Please restate the listing that follows without changing anything.

— Recorded information —
# # # # #

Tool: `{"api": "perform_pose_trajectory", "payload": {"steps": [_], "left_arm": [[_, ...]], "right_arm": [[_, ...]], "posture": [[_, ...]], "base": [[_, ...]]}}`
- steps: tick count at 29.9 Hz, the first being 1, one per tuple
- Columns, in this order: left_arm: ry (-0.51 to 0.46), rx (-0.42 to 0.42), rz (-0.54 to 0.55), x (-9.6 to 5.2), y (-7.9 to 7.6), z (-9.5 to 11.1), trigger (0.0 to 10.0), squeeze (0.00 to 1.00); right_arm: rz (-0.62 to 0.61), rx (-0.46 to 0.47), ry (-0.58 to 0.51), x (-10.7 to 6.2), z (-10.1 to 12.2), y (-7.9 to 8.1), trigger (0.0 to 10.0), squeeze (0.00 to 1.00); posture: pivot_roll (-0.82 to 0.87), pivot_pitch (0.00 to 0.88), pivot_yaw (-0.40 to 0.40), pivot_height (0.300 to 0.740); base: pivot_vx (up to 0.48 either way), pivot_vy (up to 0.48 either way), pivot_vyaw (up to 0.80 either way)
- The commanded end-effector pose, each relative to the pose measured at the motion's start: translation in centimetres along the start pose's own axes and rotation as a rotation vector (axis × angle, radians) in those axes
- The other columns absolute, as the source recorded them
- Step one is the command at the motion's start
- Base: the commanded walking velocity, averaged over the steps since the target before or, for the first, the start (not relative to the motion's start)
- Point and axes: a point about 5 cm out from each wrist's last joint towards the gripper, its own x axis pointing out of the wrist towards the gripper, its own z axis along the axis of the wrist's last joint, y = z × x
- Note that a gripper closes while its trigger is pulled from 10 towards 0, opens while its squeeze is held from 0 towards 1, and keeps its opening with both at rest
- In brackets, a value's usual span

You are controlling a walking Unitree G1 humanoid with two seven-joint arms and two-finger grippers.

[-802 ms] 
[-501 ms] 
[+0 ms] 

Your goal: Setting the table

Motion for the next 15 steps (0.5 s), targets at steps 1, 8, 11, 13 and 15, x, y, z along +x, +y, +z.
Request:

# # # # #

— Written answer —
Tool: `{"api": "perform_pose_trajectory", "payload": {"steps": [_], "left_arm": [[_, ...]], "right_arm": [[_, ...]], "posture": [[_, ...]], "base": [[_, ...]]}}`
- steps: tick count at 29.9 Hz, the first being 1, one per tuple
- Columns, in this order: left_arm: ry (-0.51 to 0.46), rx (-0.42 to 0.42), rz (-0.54 to 0.55), x (-9.6 to 5.2), y (-7.9 to 7.6), z (-9.5 to 11.1), trigger (0.0 to 10.0), squeeze (0.00 to 1.00); right_arm: rz (-0.62 to 0.61), rx (-0.46 to 0.47), ry (-0.58 to 0.51), x (-10.7 to 6.2), z (-10.1 to 12.2), y (-7.9 to 8.1), trigger (0.0 to 10.0), squeeze (0.00 to 1.00); posture: pivot_roll (-0.82 to 0.87), pivot_pitch (0.00 to 0.88), pivot_yaw (-0.40 to 0.40), pivot_height (0.300 to 0.740); base: pivot_vx (up to 0.48 either way), pivot_vy (up to 0.48 either way), pivot_vyaw (up to 0.80 either way)
- The commanded end-effector pose, each relative to the pose measured at the motion's start: translation in centimetres along the start pose's own axes and rotation as a rotation vector (axis × angle, radians) in those axes
- The other columns absolute, as the source recorded them
- Step one is the command at the motion's start
- Base: the commanded walking velocity, averaged over the steps since the target before or, for the first, the start (not relative to the motion's start)
- Point and axes: a point about 5 cm out from each wrist's last joint towards the gripper, its own x axis pointing out of the wrist towards the gripper, its own z axis along the axis of the wrist's last joint, y = z × x
- Note that a gripper closes while its trigger is pulled from 10 towards 0, opens while its squeeze is held from 0 towards 1, and keeps its opening with both at rest
- In brackets, a value's usual span

You are controlling a walking Unitree G1 humanoid with two seven-joint arms and two-finger grippers.

[-802 ms] 
[-501 ms] 
[+0 ms] 

Your goal: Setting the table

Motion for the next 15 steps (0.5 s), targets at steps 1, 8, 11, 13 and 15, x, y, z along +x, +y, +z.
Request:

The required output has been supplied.